● **REQUIREMENT**: Looking at the data below, state how many lines contain "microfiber". No other words are wanted.

:::::

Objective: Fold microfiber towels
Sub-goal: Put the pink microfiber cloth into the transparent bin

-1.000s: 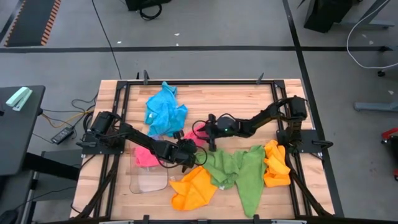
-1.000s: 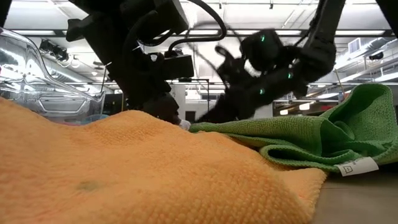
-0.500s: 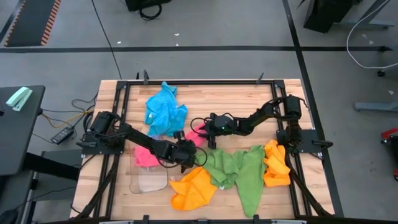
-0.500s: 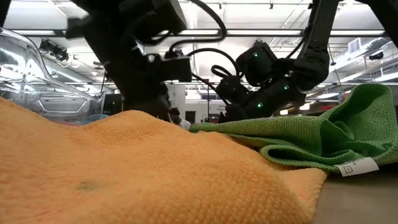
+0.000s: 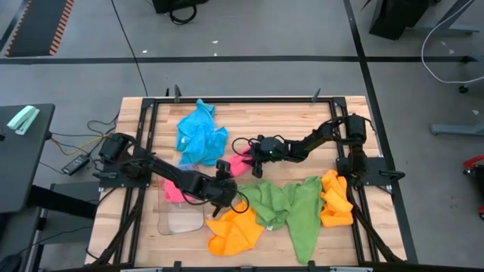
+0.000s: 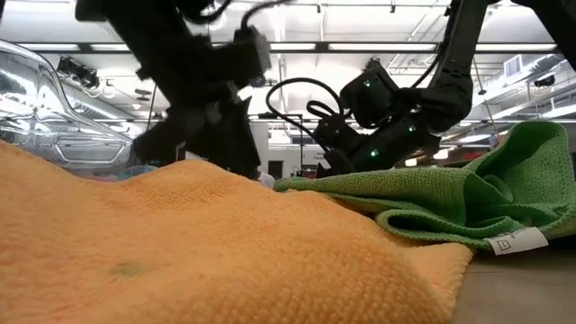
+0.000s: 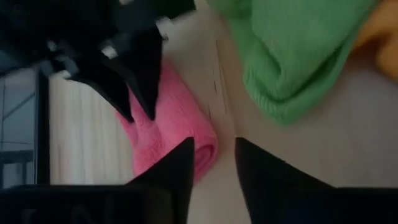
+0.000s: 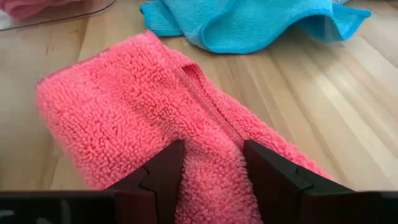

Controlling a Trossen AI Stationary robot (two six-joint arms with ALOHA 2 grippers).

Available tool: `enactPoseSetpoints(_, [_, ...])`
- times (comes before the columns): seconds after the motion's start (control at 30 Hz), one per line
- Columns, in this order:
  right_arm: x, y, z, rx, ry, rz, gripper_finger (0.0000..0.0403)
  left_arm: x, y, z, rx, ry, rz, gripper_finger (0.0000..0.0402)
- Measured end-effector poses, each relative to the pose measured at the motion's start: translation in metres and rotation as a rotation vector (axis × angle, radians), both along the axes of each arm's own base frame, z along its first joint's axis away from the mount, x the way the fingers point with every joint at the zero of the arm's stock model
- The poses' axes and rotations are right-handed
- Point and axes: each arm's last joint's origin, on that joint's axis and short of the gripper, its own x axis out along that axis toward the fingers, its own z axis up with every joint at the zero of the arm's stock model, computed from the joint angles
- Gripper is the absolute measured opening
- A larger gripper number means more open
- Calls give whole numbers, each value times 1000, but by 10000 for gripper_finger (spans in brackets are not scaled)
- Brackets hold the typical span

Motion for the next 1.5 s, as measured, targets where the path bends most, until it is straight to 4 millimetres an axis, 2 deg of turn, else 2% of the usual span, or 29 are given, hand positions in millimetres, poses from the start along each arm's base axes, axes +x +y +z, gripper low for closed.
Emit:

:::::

● **RESULT OF THIS EXERCISE**: 2